Organizaciones como la Asociación Americana del Corazón y los Institutos Nacionales de Salud desde hace mucho tiempo alentó a los individuos para llevar a cabo algún tipo de actividad física para mejorar la salud del corazón. No hay duda que el músculo que trabaja más es el corazón, bombea cerca de 2.000 galones diarios, entrega de sangre fresca en todo el cuerpo a través de un complejo sistema de arterias, capilares, venas y vénulas.
La presión arterial se refiere a la cantidad de presión en el interior de las arterias y las venas cada vez que el corazón late (bombea la sangre). Sistólica es la presión en las arterias; diastólica es la presión en las venas. El beneficio de tener un corazón sano en relación con la presión arterial es la ausencia de la presión arterial alta, también conocida como hipertensión. Si no se trata, la presión arterial alta puede llegar a dañar no sólo la función del corazón, sino de los riñones, factores que generalmente se pueden evitar con un corazón sano.
Puesto que el corazón se encarga de la distribución de sangre fresca en todo el cuerpo y ayuda a re-oxigenar la sangre que regresa por las venas, la salud del corazón asegura que este proceso funcione en óptimas condiciones.
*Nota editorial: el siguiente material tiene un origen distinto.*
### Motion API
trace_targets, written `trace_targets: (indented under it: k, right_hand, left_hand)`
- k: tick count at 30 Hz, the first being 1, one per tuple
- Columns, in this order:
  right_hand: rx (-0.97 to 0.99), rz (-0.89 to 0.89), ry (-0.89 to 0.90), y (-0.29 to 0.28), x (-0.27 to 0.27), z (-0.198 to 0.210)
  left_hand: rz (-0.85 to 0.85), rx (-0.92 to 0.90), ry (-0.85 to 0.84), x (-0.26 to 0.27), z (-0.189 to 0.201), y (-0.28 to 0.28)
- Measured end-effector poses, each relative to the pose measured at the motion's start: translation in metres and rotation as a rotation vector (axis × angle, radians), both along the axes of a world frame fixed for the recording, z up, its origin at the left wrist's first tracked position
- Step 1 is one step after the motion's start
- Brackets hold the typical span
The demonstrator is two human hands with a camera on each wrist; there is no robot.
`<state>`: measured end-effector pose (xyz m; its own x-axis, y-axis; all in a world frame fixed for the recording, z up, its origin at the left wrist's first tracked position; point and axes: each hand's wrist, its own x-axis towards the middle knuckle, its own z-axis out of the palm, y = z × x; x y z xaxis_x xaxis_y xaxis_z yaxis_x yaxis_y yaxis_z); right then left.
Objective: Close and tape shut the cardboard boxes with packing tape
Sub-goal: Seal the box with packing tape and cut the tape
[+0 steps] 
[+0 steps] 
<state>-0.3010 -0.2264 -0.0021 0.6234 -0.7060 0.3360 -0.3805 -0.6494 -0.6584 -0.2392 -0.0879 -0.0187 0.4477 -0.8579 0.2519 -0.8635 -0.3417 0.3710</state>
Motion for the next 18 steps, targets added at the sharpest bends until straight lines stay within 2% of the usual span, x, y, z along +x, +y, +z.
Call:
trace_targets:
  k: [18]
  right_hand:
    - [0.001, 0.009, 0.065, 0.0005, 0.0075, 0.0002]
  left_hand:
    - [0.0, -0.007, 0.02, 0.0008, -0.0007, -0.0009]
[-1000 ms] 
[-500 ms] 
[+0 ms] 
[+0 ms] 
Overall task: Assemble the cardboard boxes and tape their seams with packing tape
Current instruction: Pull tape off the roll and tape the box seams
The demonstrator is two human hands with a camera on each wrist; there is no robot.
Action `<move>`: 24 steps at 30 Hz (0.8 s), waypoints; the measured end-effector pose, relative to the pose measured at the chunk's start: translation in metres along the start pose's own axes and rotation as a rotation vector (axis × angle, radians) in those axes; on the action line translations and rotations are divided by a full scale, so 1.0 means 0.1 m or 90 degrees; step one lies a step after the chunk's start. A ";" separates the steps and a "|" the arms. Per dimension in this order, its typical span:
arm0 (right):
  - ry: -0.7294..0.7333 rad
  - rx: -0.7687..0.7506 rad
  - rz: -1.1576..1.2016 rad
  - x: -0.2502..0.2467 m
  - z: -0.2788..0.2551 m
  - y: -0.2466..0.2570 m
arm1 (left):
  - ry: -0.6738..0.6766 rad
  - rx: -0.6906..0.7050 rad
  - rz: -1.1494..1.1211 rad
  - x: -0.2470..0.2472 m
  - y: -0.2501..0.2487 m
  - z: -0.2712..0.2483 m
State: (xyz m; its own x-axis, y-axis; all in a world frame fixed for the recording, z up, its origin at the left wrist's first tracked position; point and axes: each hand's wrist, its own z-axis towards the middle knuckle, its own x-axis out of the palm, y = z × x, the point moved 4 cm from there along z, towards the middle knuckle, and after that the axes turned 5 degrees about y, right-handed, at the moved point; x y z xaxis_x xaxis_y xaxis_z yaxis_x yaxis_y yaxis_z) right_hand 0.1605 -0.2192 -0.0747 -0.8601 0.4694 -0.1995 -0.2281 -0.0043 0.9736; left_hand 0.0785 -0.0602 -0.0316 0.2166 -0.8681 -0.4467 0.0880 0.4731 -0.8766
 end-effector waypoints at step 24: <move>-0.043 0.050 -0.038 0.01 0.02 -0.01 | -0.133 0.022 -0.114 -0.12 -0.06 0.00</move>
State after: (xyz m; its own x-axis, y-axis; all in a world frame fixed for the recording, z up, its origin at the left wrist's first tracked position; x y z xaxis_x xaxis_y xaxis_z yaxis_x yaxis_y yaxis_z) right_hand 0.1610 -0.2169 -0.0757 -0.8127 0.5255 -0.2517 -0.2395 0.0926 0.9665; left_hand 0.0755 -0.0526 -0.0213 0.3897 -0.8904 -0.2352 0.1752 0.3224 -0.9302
Los efectos de un buen proceso cardiovascular se puede sentir durante las actividades diarias, como un corazón sano contribuye a la resistencia general en el desempeño de las tareas cotidianas y, especialmente, en el ejercicio recreativo y deportivo.
Las enfermedades del corazón tales como la aterosclerosis, así como la enfermedad renal y los factores de riesgo de accidente cerebrovascular, son otras posibilidades negativas de tener un corazón enfermo. La mejoría de la función del corazón ayuda a reducir los factores de riesgo asociados con estas enfermedades.